What needs to be done: All the data below needs to be retyped exactly as shown.

Information provided below:

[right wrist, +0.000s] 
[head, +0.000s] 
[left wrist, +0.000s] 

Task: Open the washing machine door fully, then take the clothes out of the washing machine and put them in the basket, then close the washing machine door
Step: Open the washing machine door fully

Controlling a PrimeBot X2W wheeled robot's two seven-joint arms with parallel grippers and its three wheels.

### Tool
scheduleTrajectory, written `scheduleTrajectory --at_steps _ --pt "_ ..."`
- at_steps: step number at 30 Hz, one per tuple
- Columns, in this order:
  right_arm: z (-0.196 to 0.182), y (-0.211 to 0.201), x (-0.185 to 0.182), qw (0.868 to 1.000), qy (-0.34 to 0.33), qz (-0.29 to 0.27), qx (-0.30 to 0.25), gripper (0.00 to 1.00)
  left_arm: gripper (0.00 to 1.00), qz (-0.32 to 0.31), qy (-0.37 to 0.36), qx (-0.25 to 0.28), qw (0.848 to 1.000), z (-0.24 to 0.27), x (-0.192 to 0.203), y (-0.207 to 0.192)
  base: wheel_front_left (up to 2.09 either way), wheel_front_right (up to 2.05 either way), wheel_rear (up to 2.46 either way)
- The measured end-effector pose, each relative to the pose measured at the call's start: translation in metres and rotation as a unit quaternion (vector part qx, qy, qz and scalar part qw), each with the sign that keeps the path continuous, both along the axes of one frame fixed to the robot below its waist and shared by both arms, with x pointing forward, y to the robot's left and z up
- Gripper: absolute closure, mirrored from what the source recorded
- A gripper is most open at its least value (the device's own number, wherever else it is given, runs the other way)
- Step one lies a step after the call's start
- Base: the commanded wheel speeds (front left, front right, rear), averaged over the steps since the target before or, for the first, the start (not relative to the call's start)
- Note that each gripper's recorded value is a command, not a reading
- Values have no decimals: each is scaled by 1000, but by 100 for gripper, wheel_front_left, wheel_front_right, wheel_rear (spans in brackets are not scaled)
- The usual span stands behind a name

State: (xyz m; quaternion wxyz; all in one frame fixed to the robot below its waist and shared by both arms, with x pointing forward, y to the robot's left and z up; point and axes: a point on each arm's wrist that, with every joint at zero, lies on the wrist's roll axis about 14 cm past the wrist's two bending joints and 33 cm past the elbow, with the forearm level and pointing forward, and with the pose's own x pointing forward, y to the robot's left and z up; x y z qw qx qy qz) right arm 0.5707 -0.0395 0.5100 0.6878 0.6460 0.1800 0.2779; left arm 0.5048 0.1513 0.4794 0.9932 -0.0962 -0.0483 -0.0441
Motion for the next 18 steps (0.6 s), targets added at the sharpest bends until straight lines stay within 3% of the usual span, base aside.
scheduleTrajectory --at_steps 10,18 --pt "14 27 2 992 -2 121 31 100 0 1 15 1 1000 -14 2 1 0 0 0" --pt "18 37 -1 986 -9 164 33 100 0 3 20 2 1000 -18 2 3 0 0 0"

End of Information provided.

Answer below:
[right wrist, +0.000s] 
[head, +0.000s] 
[left wrist, +0.000s] 

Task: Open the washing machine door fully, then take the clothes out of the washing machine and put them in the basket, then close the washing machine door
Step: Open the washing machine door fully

Controlling a PrimeBot X2W wheeled robot's two seven-joint arms with parallel grippers and its three wheels.

### Tool
scheduleTrajectory, written `scheduleTrajectory --at_steps _ --pt "_ ..."`
- at_steps: step number at 30 Hz, one per tuple
- Columns, in this order:
  right_arm: z (-0.196 to 0.182), y (-0.211 to 0.201), x (-0.185 to 0.182), qw (0.868 to 1.000), qy (-0.34 to 0.33), qz (-0.29 to 0.27), qx (-0.30 to 0.25), gripper (0.00 to 1.00)
  left_arm: gripper (0.00 to 1.00), qz (-0.32 to 0.31), qy (-0.37 to 0.36), qx (-0.25 to 0.28), qw (0.848 to 1.000), z (-0.24 to 0.27), x (-0.192 to 0.203), y (-0.207 to 0.192)
  base: wheel_front_left (up to 2.09 either way), wheel_front_right (up to 2.05 either way), wheel_rear (up to 2.46 either way)
- The measured end-effector pose, each relative to the pose measured at the call's start: translation in metres and rotation as a unit quaternion (vector part qx, qy, qz and scalar part qw), each with the sign that keeps the path continuous, both along the axes of one frame fixed to the robot below its waist and shared by both arms, with x pointing forward, y to the robot's left and z up
- Gripper: absolute closure, mirrored from what the source recorded
- A gripper is most open at its least value (the device's own number, wherever else it is given, runs the other way)
- Step one lies a step after the call's start
- Base: the commanded wheel speeds (front left, front right, rear), averaged over the steps since the target before or, for the first, the start (not relative to the call's start)
- Note that each gripper's recorded value is a command, not a reading
- Values have no decimals: each is scaled by 1000, but by 100 for gripper, wheel_front_left, wheel_front_right, wheel_rear (spans in brackets are not scaled)
- The usual span stands behind a name

State: (xyz m; quaternion wxyz; all in one frame fixed to the robot below its waist and shared by both arms, with x pointing forward, y to the robot's left and z up; point and axes: a point on each arm's wrist that, with every joint at zero, lies on the wrist's roll axis about 14 cm past the wrist's two bending joints and 33 cm past the elbow, with the forearm level and pointing forward, and with the pose's own x pointing forward, y to the robot's left and z up; x y z qw qx qy qz) right arm 0.5707 -0.0395 0.5100 0.6878 0.6460 0.1800 0.2779; left arm 0.5048 0.1513 0.4794 0.9932 -0.0962 -0.0483 -0.0441
Motion for the next 18 steps (0.6 s), targets added at the sharpest bends until straight lines stay within 3% of the usual span, base aside.
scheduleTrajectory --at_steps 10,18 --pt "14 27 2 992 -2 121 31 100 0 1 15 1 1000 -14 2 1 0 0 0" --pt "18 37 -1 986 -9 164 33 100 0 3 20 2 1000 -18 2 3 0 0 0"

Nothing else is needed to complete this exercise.